Stored entries:
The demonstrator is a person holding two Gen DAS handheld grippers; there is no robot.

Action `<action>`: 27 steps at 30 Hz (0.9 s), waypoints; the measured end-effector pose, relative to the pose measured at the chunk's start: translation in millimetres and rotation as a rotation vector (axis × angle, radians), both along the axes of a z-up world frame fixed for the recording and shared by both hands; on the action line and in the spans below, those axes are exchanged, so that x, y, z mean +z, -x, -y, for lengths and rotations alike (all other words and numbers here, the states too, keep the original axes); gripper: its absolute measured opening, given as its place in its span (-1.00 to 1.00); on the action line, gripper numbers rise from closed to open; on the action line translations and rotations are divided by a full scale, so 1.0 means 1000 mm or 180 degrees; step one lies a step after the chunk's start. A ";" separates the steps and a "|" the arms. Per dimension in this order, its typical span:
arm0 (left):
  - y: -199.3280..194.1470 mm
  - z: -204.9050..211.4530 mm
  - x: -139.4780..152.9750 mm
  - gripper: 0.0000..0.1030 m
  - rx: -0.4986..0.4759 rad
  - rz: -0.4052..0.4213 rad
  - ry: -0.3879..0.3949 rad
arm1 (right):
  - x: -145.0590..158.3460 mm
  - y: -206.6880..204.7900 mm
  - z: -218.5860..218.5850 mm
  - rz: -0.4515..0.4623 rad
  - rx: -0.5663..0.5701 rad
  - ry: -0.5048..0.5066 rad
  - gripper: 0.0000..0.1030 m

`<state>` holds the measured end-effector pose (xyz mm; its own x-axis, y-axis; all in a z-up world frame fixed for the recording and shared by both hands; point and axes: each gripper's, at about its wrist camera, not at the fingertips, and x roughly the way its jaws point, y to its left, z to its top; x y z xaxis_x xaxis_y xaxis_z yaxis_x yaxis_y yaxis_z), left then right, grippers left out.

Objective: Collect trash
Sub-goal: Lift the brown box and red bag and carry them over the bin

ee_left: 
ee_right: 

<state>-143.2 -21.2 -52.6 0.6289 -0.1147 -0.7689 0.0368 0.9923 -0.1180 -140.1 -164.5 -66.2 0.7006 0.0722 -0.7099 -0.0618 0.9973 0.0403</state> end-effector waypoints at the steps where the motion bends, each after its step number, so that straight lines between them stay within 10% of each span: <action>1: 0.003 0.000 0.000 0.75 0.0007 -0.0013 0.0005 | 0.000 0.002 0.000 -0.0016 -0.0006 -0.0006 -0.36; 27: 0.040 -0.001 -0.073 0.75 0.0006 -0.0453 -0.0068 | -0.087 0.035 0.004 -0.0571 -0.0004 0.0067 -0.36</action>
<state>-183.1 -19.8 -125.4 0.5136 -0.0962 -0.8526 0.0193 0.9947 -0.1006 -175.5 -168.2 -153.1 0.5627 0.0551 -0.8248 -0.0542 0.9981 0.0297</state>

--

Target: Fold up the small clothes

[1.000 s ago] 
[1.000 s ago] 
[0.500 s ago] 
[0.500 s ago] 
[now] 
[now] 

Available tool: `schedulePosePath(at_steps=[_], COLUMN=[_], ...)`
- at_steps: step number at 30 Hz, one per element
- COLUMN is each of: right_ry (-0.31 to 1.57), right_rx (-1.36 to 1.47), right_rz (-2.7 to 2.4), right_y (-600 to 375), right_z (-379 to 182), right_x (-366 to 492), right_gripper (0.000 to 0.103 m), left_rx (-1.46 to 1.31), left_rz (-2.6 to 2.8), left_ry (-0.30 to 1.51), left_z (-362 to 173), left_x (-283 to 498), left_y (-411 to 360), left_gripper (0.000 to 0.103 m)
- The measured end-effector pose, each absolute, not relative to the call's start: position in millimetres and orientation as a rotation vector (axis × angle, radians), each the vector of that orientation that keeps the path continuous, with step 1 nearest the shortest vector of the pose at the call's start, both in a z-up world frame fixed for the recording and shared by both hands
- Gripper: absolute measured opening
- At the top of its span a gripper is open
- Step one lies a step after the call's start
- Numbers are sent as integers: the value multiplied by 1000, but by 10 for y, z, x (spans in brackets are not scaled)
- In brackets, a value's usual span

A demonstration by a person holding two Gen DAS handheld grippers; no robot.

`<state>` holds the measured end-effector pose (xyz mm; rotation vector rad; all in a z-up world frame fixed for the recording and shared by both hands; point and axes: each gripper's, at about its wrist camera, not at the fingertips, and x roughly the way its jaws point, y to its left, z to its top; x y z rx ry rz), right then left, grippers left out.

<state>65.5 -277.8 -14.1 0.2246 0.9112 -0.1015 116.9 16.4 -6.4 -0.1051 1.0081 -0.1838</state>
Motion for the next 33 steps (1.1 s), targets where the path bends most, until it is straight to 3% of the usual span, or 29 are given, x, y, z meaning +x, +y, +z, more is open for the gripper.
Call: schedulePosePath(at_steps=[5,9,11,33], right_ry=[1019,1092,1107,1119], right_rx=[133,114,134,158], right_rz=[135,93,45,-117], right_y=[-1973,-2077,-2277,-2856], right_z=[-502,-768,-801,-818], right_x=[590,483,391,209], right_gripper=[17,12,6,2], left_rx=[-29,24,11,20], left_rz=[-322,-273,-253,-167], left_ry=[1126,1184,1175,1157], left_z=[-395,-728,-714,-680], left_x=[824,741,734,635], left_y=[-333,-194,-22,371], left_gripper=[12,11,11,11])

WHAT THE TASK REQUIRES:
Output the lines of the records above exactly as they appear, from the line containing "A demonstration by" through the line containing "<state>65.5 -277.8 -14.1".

FINAL ANSWER:
A demonstration by a person holding two Gen DAS handheld grippers; no robot.

`<state>` holds the measured end-effector pose (xyz mm; rotation vector rad; all in a z-up world frame fixed for the recording and shared by both hands; point and axes: each gripper's, at about its wrist camera, not at the fingertips, and x roughly the way its jaws point, y to its left, z to its top; x y z rx ry rz), right then left, grippers left out.

<state>65.5 -277.8 -14.1 0.2246 0.9112 -0.1015 116.9 16.4 -6.4 -0.1051 1.0081 -0.1838</state>

Nothing else is required to complete this exercise.